All week long on Facebook friends have been posting things for which they are thankful in honor of this week's holiday.

Sure, the "things" many have added to their statuses have rang true with me...their families they are honored with which to be a part, their children with which they are blessed, their amazing husbands that have added to the richness of their lives, their jobs that delight them...and, I would never disagree that I am incredibly thankful for each of these things as well.

I thought about posting the same cliche status, but I didn't do it.

It wasn't that I was not thankful for these things...It was just that I was feeling thankful in a different way and for different reasons than I knew how to express in a status update.

You see, this Thanksgiving, I found myself being thankful for things that many might not think I should be. I have come to find satisfaction, joy, peace and even great thanksgiving for "things" that have, for a long time, brought me strife, grief, worry, and sadness.

But, it is not that I am not being cliche myself...

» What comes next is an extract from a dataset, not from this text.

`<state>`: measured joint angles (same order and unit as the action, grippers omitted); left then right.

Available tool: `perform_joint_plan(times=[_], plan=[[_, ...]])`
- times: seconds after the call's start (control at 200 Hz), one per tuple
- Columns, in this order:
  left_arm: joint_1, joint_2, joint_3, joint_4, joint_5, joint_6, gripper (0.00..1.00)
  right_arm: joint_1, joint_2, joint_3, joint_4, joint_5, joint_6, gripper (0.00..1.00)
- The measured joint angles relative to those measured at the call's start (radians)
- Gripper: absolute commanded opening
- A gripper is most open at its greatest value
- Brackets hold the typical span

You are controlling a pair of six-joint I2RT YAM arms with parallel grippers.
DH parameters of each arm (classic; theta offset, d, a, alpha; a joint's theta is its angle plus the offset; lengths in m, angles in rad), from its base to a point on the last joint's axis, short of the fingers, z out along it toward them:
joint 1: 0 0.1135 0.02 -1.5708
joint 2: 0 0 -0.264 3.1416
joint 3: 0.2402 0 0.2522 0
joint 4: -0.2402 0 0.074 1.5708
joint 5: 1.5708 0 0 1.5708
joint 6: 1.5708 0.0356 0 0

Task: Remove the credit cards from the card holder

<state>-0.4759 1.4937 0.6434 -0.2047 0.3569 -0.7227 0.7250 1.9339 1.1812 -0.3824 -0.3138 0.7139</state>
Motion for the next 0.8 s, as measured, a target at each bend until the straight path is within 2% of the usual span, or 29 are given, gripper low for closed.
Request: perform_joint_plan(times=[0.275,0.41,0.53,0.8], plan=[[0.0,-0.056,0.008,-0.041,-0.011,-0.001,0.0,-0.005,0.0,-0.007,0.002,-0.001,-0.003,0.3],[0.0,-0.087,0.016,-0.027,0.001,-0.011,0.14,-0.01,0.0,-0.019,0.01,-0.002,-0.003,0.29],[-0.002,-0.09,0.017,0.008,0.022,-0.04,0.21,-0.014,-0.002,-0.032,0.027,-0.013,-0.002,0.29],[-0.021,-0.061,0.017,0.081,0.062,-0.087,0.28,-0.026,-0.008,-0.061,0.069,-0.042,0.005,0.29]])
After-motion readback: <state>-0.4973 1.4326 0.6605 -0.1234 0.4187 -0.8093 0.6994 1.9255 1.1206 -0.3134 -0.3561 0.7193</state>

Why? Because I have found that I am most thankful this thanksgiving for unanswered prayers, for lessons learned through adversity, and for little things that often go unnoticed.

Not quite the uplifting status update I was confident posting on Facebook. (Well, I never post any status updates on Facebook, but...)

Again, it is cliche, but I have been made fully aware in recent weeks just how great He is, how He does have a perfect plan for each of us, and how He truly knows best. (Pretty cliche, huh?) I know have said these things before, and while it is not that I have stopped believing them in recent months, but, sometimes one needs reminding...I guess that is why He plants those seemingly unpleasant things in our lives...

I am ever so thankful that He has reminded me to give thanks, and I am surely doing such this Thanksgiving.